Introduction

The IT industry moved into a microservice architecture. InfoQ publishes an opinionated view about the adoption rate of many technologies. In the architecture and design for 2019 Q1, we can see that microservices are used by Late majority - 80-90% of people. In the same diagram, you can see that only Early Adopters do Correctly build distributted system - ~15% of people.

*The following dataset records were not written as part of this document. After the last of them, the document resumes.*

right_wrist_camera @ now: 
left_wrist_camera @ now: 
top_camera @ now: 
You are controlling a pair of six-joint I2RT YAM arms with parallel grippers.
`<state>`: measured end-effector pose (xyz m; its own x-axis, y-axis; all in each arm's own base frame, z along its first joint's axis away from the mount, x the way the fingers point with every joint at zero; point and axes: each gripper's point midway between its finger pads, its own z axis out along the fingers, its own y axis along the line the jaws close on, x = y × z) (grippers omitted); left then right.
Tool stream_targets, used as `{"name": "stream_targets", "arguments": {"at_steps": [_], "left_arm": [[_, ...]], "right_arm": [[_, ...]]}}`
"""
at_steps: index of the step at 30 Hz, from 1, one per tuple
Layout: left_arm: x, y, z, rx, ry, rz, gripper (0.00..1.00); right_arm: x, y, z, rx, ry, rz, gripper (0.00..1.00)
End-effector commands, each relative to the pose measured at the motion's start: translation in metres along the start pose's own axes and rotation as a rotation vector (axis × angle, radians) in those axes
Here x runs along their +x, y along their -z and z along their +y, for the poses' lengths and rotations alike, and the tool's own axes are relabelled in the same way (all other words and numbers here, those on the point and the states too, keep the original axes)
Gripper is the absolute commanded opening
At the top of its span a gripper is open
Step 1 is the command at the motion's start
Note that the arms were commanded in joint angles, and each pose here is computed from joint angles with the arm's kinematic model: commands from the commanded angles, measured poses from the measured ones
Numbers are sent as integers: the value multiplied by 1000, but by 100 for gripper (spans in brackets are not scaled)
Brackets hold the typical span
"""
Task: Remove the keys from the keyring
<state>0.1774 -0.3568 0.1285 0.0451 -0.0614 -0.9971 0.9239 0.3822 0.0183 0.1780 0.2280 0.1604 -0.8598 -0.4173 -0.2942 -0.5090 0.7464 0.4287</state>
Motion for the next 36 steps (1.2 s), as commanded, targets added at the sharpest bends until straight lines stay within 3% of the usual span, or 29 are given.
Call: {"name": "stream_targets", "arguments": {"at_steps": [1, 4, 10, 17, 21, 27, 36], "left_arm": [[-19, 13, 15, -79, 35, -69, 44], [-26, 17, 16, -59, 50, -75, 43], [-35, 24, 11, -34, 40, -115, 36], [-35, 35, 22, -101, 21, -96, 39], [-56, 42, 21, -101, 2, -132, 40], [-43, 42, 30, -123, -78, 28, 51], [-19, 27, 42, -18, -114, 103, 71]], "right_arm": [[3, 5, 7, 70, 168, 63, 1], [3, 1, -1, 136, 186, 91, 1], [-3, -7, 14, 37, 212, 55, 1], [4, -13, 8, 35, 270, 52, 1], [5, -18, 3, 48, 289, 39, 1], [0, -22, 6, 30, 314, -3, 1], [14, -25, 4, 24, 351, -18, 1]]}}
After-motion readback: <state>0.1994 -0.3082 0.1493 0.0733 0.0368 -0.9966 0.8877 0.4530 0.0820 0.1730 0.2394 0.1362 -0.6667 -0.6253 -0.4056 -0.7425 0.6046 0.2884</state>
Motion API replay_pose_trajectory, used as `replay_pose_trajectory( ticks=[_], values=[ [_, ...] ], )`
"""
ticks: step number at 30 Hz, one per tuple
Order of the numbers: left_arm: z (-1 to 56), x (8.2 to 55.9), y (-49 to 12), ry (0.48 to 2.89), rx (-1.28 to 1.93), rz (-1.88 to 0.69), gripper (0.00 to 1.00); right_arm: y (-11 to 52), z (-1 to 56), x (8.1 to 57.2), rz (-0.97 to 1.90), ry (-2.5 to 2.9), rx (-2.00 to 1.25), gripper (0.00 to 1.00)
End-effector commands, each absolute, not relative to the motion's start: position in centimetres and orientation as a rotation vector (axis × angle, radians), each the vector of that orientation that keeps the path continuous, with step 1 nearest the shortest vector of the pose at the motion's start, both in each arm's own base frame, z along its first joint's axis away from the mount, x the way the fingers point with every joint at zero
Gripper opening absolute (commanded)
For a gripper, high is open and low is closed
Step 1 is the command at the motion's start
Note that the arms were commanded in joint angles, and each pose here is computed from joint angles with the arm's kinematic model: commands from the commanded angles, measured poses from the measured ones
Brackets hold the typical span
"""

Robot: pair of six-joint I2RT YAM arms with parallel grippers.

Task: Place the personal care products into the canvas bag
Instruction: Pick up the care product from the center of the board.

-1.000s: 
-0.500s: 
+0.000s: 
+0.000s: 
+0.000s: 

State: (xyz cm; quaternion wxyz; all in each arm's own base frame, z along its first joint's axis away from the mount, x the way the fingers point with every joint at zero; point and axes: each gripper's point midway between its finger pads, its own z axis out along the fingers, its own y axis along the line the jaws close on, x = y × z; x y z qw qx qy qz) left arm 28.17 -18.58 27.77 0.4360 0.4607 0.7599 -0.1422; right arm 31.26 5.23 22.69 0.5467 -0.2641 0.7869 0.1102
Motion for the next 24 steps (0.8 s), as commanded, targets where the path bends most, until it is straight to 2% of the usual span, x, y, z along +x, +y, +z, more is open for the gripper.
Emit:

Architecture trend for 2019.Q1 — source: https://www.infoq.com/articles/architecture-trends-2019/

I see a lot of people struggle with the basics mechanisms of communication of microservices, like:

Some parts of the system may be always broken. We need to accept it and build a system to be resistant to it. Small failures cannot take down the whole platform.
There are many issues with REST communication.

REST timeout problems

The main problem of REST communication is that we don’t know what is happing when we have a timeout problem. It can timed out because:

request could never reach the server,
request reaches the server but was processed too long. Here we don’t know what was the result of request. Was the database transaction committed? A client just got timeout.
request was processed successfully, but it took too much time to sent a response.

The problem is that you have no idea with a scenario just happened. You can’t know that.

Asynchronous communication

Whenever it is possible, use asynchronous communication between services, e.g. queues/streams. Advantages:

You eliminate a lot of problems with synchronous communication like timeouts, internal server error, etc.
If your service cannot handle big traffic, you can consume events in the speed that is appropriate for your service.

Disadvantages:

You need to prepare a system for deduplication of messages (in synchronous communication as well). It can happen that the same message will be provided more than once (at-least-once delivery).
You need to guarantee delivery of the asynchronous messages. In many situations you can end up with two-phase commit problem, for example: write something in DB and emit an event.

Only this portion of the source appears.